> **SOURCE MATERIAL**
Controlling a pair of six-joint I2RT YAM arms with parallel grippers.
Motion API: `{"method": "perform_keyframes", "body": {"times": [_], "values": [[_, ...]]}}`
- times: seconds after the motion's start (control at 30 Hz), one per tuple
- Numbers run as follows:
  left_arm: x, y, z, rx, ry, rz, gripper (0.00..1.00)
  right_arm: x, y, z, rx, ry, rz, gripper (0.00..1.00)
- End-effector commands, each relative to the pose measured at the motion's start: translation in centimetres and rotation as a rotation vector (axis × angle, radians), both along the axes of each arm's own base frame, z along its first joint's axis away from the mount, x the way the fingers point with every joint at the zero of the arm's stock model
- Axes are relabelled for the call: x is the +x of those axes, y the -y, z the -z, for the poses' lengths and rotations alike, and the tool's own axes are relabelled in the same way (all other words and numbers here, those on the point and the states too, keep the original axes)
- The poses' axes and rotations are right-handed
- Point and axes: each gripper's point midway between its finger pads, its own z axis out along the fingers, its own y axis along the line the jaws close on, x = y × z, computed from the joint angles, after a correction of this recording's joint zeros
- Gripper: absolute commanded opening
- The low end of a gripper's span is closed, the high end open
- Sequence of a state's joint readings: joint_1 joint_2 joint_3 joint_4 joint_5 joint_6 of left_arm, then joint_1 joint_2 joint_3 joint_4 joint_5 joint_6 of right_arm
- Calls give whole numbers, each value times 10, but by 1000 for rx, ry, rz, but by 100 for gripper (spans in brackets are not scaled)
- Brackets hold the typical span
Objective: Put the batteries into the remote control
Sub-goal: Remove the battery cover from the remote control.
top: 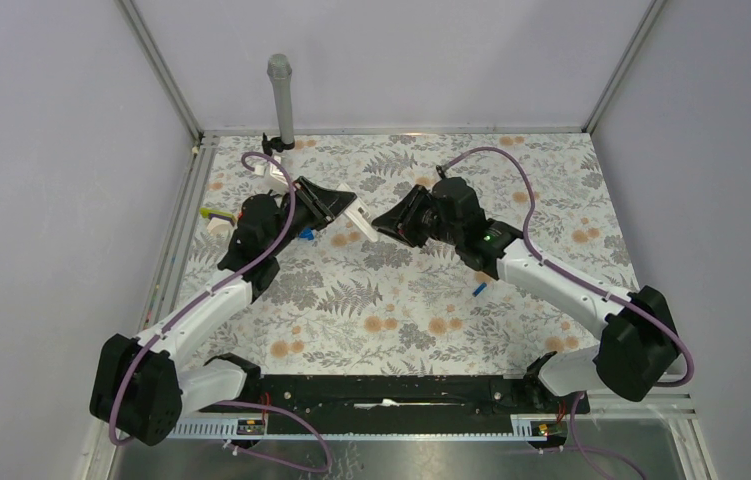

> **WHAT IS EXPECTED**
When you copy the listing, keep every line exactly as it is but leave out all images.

> **ANSWER FOR THIS EXERCISE**
Controlling a pair of six-joint I2RT YAM arms with parallel grippers.
Motion API: `{"method": "perform_keyframes", "body": {"times": [_], "values": [[_, ...]]}}`
- times: seconds after the motion's start (control at 30 Hz), one per tuple
- Numbers run as follows:
  left_arm: x, y, z, rx, ry, rz, gripper (0.00..1.00)
  right_arm: x, y, z, rx, ry, rz, gripper (0.00..1.00)
- End-effector commands, each relative to the pose measured at the motion's start: translation in centimetres and rotation as a rotation vector (axis × angle, radians), both along the axes of each arm's own base frame, z along its first joint's axis away from the mount, x the way the fingers point with every joint at the zero of the arm's stock model
- Axes are relabelled for the call: x is the +x of those axes, y the -y, z the -z, for the poses' lengths and rotations alike, and the tool's own axes are relabelled in the same way (all other words and numbers here, those on the point and the states too, keep the original axes)
- The poses' axes and rotations are right-handed
- Point and axes: each gripper's point midway between its finger pads, its own z axis out along the fingers, its own y axis along the line the jaws close on, x = y × z, computed from the joint angles, after a correction of this recording's joint zeros
- Gripper: absolute commanded opening
- The low end of a gripper's span is closed, the high end open
- Sequence of a state's joint readings: joint_1 joint_2 joint_3 joint_4 joint_5 joint_6 of left_arm, then joint_1 joint_2 joint_3 joint_4 joint_5 joint_6 of right_arm
- Calls give whole numbers, each value times 10, but by 1000 for rx, ry, rz, but by 100 for gripper (spans in brackets are not scaled)
- Brackets hold the typical span
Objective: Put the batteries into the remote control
Sub-goal: Remove the battery cover from the remote control.
top: 

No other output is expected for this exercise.